I would really like to see expire gone

Wed Jan 29 08:51:43 UTC 2003

Russ Allbery <rra at stanford.edu> writes:

> bill davidsen <davidsen at tmr.com> writes:
> 
> >   Has someone looked into this, and if so are there any notes on why it
> > isn't (shouldn't be) done with a database allowing nice gradual
> > deletions as the articles vanish, and no changes in service centered on
> > one part of the day?
> 
> Figure out how to do it with acceptable performance, and I think it's a
> great idea.  We have a history API that should allow experiments with new
> history formats without breaking the world.
> 

We'd need to figure a way to communicate the article expires into the
DB which I think would mean needing to pull an article from CNFS for
every one you write.

> I've not managed to figure out how to do it with acceptable performance.
> My intuition says that using something like BerkeleyDB will be *far* too
> slow.  But the BerkeleyDB folks didn't really agree with me, so I could
> well be wrong.  Someone may have to run an experiment to see.
> 

I started doing some testing (which broke overnight as the berkeley DB
I built had broken large file support).

I had a history file with ~46M entries on a Sun E250 w/ 1 250MHz CPU,
4 disks in a RAID 1 stripe and 1.5GB of RAM (with 1.25GB given over to
the cache).

I used a single database w/ the binary hash as the key and a binary
structure for the data with the 3 time stamps and the token.

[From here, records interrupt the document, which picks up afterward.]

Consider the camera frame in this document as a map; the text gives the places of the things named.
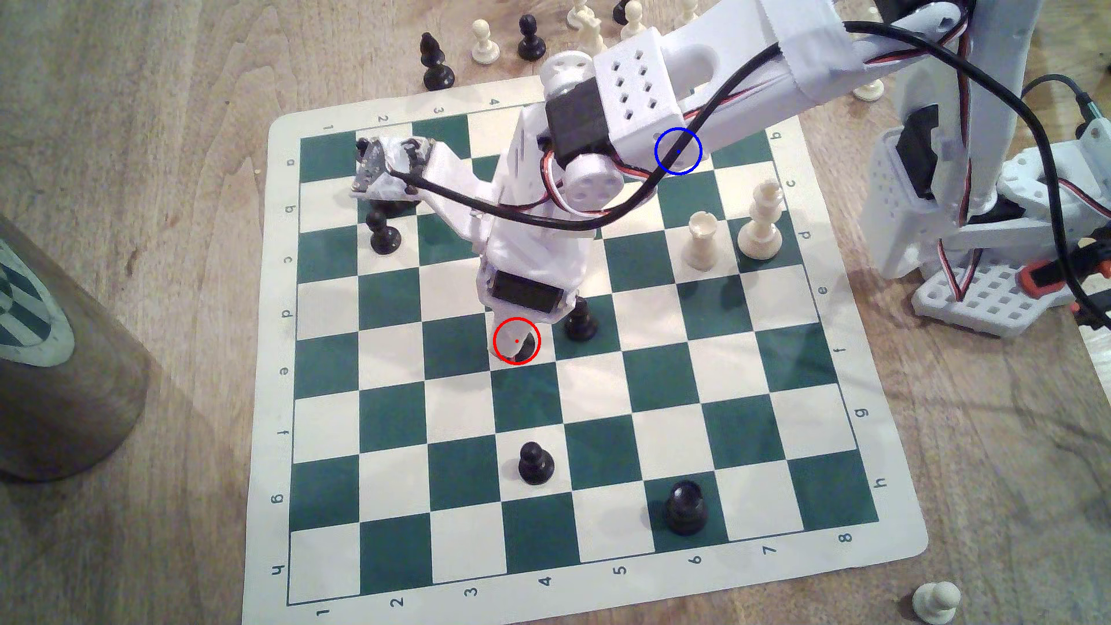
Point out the black chess bishop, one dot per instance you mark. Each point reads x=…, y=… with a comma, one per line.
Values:
x=526, y=352

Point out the white chess piece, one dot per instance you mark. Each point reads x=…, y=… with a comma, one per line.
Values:
x=579, y=12
x=595, y=36
x=869, y=89

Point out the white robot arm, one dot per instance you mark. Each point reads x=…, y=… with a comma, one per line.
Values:
x=746, y=52

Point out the green white chess mat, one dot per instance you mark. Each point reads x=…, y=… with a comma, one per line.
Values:
x=668, y=434

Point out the black chess pawn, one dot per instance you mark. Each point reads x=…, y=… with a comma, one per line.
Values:
x=535, y=464
x=581, y=323
x=531, y=43
x=383, y=234

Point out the white chess rook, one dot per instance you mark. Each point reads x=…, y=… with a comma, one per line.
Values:
x=701, y=243

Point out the tall black chess piece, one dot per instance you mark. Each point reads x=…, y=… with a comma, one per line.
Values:
x=437, y=74

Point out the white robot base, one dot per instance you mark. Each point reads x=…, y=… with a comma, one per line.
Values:
x=981, y=304

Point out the orange black clamp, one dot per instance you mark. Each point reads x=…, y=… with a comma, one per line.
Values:
x=1037, y=273

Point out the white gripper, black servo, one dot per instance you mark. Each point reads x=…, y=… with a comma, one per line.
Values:
x=523, y=292

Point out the white chess queen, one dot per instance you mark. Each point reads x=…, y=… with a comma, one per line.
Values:
x=761, y=227

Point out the black chess rook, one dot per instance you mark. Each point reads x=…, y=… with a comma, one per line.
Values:
x=686, y=510

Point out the wrist camera on white mount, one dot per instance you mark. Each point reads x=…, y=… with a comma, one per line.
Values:
x=386, y=165

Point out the brown cylindrical board tube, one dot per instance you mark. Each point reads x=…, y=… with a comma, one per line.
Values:
x=61, y=391

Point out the white chess pawn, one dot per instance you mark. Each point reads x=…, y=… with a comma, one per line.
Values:
x=937, y=602
x=634, y=22
x=485, y=48

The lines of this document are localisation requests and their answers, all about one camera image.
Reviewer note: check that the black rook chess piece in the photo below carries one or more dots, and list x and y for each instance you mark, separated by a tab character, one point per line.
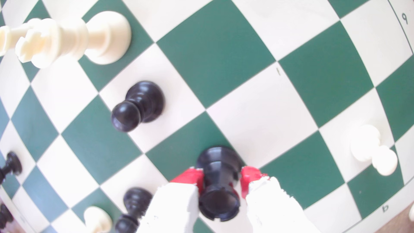
220	168

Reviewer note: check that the white queen chess piece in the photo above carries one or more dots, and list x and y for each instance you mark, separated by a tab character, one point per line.
106	37

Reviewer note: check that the black pawn chess piece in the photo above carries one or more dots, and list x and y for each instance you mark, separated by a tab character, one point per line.
145	100
5	215
137	200
13	163

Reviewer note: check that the white pawn chess piece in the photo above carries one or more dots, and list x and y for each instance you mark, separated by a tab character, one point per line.
97	220
365	142

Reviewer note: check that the green and white chess mat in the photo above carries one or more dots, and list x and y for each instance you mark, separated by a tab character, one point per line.
213	48

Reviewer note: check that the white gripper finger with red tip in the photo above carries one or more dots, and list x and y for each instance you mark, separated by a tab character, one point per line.
171	210
275	210

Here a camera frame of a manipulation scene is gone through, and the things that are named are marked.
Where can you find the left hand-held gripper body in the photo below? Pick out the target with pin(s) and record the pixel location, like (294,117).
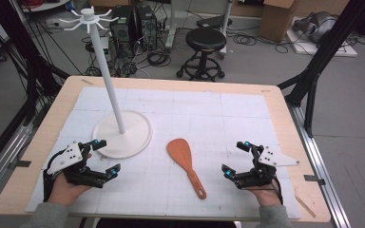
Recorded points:
(72,158)

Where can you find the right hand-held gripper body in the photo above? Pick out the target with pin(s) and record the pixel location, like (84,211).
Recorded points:
(263,172)

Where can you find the white hook rack stand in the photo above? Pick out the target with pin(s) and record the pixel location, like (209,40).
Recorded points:
(123,139)

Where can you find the brown wooden rice spatula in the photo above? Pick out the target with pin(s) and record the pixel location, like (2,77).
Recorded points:
(183,158)

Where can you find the person's right hand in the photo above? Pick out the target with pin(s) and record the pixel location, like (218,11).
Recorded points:
(267,196)

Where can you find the person's left hand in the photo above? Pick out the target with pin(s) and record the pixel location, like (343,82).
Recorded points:
(63,191)

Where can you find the white grid mat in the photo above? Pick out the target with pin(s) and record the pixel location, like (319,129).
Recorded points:
(202,120)

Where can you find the black tape piece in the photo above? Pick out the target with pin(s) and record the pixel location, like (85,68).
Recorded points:
(314,180)
(23,163)

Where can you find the white power strip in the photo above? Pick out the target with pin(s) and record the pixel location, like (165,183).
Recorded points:
(105,47)

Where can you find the black round stool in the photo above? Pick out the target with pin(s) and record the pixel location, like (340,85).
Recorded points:
(205,39)

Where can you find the white stand leg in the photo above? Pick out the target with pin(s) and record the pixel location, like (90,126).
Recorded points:
(171,25)
(226,28)

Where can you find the black computer tower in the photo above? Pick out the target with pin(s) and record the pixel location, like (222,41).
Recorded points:
(146,27)
(122,27)

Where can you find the white flat board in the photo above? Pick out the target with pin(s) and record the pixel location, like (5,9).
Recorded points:
(326,49)

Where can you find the tall cardboard box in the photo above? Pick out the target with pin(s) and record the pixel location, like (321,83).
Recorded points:
(277,20)

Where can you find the grey silver bag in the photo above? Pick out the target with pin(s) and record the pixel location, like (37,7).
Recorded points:
(316,25)

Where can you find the aluminium rail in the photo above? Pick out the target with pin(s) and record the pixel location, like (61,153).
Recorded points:
(321,164)
(3,158)

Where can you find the black metal frame strut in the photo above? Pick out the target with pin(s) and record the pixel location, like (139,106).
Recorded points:
(323,57)

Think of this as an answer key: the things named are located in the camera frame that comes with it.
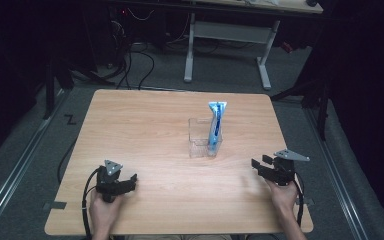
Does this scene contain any left hand-held gripper black cable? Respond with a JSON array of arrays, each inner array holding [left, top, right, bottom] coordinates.
[[80, 167, 102, 240]]

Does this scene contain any thin black floor cable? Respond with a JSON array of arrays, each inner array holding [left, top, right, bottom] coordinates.
[[56, 137, 78, 184]]

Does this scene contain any blue and white toothpaste tube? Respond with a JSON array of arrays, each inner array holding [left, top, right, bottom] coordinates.
[[207, 100, 229, 158]]

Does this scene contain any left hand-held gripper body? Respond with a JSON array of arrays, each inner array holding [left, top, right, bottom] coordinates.
[[95, 159, 128, 204]]

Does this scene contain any right hand-held gripper black cable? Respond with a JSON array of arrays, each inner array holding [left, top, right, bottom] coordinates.
[[293, 172, 307, 228]]

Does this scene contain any white-legged wooden desk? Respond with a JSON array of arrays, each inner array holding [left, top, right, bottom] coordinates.
[[182, 0, 325, 91]]

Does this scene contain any bundle of black floor cables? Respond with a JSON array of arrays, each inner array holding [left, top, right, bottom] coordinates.
[[110, 19, 156, 91]]

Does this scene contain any metal floor rail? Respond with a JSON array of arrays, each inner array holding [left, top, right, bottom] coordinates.
[[303, 107, 370, 240], [0, 89, 68, 234]]

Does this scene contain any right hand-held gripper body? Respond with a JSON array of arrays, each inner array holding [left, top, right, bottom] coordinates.
[[265, 148, 311, 187]]

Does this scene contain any person's left hand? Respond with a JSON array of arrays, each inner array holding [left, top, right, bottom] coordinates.
[[88, 189, 125, 232]]

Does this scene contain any red object under desk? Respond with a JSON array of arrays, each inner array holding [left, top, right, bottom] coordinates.
[[281, 41, 295, 55]]

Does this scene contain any dark computer case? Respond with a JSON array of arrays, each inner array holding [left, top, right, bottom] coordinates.
[[108, 6, 132, 69]]

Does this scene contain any hand-held gripper black cable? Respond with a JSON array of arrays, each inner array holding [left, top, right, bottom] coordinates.
[[293, 172, 307, 228], [80, 167, 102, 240]]

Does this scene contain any black metal stand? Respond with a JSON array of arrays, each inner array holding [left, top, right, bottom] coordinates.
[[270, 74, 332, 142], [42, 59, 75, 121]]

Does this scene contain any person's right hand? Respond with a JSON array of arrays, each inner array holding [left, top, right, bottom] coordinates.
[[265, 179, 300, 215]]

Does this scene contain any clear plastic container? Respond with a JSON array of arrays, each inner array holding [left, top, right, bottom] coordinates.
[[188, 117, 223, 160]]

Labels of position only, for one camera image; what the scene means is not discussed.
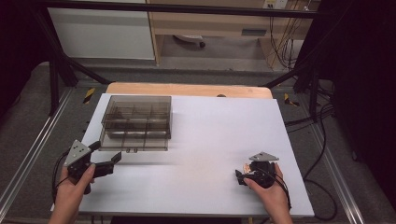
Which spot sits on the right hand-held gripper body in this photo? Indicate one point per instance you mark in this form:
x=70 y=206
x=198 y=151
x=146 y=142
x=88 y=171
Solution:
x=263 y=171

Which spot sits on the white power strip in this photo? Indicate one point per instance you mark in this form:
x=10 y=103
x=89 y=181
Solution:
x=275 y=3

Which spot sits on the smoky transparent drawer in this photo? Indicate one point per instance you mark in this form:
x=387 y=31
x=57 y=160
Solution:
x=149 y=144

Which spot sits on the white cabinet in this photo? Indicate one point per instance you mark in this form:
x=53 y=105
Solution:
x=99 y=34

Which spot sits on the black metal stand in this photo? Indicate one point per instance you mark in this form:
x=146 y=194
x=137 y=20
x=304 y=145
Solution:
x=306 y=81
x=57 y=71

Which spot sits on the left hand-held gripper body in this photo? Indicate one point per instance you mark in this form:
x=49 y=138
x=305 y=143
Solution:
x=77 y=155

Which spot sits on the smoky transparent three-drawer organizer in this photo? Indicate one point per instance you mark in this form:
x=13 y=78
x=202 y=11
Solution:
x=137 y=107

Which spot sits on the aluminium floor rail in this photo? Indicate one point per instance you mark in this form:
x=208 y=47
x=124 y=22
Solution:
x=37 y=146
x=337 y=174

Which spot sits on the black curtain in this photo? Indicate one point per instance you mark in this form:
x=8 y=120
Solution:
x=358 y=77
x=18 y=46

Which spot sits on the person's right hand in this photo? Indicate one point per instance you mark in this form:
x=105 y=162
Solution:
x=274 y=196

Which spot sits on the chair base with caster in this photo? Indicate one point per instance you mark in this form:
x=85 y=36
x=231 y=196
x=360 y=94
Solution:
x=191 y=39

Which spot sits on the light wooden table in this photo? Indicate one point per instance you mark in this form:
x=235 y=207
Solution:
x=186 y=89

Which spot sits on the person's left hand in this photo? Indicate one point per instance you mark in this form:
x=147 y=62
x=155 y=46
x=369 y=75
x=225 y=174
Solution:
x=70 y=193

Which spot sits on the light wooden desk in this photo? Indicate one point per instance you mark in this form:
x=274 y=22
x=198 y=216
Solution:
x=211 y=26

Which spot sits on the yellow black tape strip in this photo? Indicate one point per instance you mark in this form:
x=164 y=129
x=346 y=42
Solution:
x=290 y=100
x=89 y=95

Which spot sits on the black metal frame bar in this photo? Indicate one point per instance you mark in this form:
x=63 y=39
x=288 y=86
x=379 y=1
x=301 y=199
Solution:
x=174 y=8

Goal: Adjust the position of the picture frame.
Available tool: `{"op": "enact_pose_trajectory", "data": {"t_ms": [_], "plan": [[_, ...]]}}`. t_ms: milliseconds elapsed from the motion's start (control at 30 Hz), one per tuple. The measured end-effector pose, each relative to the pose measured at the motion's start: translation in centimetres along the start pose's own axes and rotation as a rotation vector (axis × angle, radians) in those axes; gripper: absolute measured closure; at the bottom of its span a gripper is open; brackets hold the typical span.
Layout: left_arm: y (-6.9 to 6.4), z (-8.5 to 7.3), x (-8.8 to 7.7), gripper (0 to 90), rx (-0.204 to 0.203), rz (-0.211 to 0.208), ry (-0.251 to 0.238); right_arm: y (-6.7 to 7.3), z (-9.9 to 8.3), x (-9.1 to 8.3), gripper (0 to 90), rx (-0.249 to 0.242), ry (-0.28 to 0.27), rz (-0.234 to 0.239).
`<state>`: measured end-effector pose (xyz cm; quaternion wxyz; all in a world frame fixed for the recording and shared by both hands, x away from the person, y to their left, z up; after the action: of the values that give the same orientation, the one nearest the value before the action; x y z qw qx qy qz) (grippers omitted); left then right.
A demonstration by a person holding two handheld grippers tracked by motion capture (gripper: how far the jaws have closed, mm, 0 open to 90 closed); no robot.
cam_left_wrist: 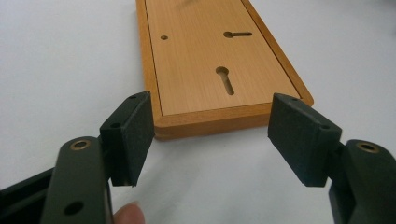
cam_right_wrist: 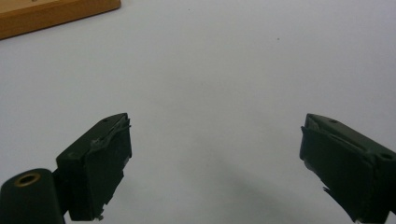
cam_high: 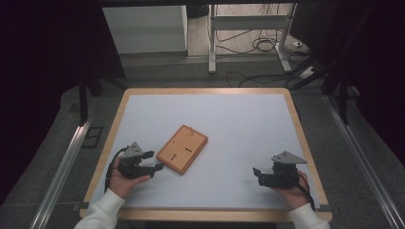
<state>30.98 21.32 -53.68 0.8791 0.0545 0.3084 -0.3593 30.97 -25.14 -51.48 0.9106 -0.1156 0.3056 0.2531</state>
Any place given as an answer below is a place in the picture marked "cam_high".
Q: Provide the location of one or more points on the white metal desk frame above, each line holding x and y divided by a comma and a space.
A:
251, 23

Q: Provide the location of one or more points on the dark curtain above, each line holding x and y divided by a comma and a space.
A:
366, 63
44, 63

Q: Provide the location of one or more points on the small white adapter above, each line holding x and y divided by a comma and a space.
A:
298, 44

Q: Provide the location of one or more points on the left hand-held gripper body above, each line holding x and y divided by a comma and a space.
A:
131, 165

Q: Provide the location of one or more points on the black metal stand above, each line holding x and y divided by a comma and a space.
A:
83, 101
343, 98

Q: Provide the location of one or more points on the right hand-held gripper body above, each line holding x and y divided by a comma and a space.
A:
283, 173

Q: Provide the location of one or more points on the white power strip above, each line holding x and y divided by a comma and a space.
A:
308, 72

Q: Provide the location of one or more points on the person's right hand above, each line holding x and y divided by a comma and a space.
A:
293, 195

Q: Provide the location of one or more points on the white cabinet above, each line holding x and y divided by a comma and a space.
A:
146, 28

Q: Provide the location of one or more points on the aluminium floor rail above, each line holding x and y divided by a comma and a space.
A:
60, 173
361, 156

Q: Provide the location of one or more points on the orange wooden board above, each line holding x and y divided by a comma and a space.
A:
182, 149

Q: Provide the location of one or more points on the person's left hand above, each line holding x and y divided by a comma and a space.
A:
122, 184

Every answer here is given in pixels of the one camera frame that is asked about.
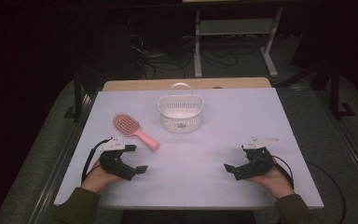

The first ~15M articles inserted in ~30 minutes, then the cache ran
out and the performance slowed to the speed of the disks (one
read/write per insert). It got as far as 24M articles before it
overflowed the 2GB mark which took ~15 hours.

So long as we can parallelise article reception with writing to disk,
that sounds OK to me (its not as if the machine I was using is
particularly "hot").

I'm going to fix my berkeley DB build and move the history file which
is being read from off of the device (and play with directio and
different block sizes) and try again.

Something else which occurred whilst I was testing - I started of
thinking I'd just use the history traversal routines, but that doesn't
give you the message id, indeed we don't have the underlying message
ID in the current history implementation. In the future I'd be really
tempted to change the history interface (and by implication the rest
of innd) so it only real deals with message ID hashes.

-- 
Alex Kiernan, Principal Engineer, Development, THUS plc